**What is needed**
Output exactly the lines that run from the top of the entries to the line holding "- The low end", including both of those lines.

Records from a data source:
+-------+

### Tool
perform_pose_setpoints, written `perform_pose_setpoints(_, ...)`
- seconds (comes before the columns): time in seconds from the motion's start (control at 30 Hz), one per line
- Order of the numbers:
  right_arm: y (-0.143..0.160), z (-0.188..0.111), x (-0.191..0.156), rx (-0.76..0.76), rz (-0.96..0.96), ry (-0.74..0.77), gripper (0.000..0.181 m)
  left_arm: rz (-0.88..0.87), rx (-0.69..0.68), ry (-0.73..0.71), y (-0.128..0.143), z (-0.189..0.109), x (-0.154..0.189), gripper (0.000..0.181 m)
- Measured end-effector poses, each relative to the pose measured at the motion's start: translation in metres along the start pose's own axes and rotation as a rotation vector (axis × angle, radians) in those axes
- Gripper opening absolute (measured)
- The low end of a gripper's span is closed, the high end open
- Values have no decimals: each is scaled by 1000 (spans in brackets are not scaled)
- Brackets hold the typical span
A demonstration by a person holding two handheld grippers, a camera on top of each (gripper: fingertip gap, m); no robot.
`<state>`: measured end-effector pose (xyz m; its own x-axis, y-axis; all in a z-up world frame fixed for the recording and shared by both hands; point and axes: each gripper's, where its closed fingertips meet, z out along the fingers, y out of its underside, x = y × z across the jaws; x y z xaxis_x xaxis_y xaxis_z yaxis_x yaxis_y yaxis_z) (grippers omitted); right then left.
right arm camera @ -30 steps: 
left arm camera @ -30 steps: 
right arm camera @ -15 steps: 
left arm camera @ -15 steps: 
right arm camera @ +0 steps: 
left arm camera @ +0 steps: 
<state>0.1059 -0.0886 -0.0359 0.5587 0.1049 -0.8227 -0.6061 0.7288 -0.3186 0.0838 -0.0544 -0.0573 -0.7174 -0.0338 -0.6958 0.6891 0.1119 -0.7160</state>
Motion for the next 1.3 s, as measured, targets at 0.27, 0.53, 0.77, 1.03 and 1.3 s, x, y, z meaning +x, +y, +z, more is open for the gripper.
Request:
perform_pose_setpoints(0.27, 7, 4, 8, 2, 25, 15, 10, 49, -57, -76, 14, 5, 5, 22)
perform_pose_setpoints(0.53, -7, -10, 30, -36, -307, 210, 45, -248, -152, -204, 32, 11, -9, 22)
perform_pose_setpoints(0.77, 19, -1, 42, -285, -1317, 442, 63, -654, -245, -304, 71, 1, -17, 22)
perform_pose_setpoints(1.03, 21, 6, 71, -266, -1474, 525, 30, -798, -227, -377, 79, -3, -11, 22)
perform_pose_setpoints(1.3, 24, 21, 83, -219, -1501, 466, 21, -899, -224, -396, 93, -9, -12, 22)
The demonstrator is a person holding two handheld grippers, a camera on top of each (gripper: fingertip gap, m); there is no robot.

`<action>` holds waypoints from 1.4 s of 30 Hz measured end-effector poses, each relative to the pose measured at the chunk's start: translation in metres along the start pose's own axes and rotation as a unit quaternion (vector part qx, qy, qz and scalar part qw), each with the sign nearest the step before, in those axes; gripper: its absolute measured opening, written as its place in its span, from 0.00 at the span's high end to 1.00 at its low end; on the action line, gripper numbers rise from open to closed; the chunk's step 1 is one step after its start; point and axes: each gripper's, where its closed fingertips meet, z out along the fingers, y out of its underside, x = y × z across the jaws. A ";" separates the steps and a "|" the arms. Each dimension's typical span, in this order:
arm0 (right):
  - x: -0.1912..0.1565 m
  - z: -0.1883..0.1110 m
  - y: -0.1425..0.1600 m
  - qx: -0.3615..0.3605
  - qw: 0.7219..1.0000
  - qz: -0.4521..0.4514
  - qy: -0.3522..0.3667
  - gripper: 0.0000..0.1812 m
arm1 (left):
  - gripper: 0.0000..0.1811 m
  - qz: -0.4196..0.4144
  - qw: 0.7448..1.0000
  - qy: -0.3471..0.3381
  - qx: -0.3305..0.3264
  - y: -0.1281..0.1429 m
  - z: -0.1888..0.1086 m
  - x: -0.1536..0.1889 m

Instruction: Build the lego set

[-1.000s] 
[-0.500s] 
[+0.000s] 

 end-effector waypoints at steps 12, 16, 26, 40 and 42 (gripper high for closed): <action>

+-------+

**Task response**
### Tool
perform_pose_setpoints, written `perform_pose_setpoints(_, ...)`
- seconds (comes before the columns): time in seconds from the motion's start (control at 30 Hz), one per line
- Order of the numbers:
  right_arm: y (-0.143..0.160), z (-0.188..0.111), x (-0.191..0.156), rx (-0.76..0.76), rz (-0.96..0.96), ry (-0.74..0.77), gripper (0.000..0.181 m)
  left_arm: rz (-0.88..0.87), rx (-0.69..0.68), ry (-0.73..0.71), y (-0.128..0.143), z (-0.189..0.109), x (-0.154..0.189), gripper (0.000..0.181 m)
- Measured end-effector poses, each relative to the pose measured at the motion's start: translation in metres along the start pose's own axes and rotation as a rotation vector (axis × angle, radians) in those axes
- Gripper opening absolute (measured)
- The low end of a gripper's span is closed, the high end open

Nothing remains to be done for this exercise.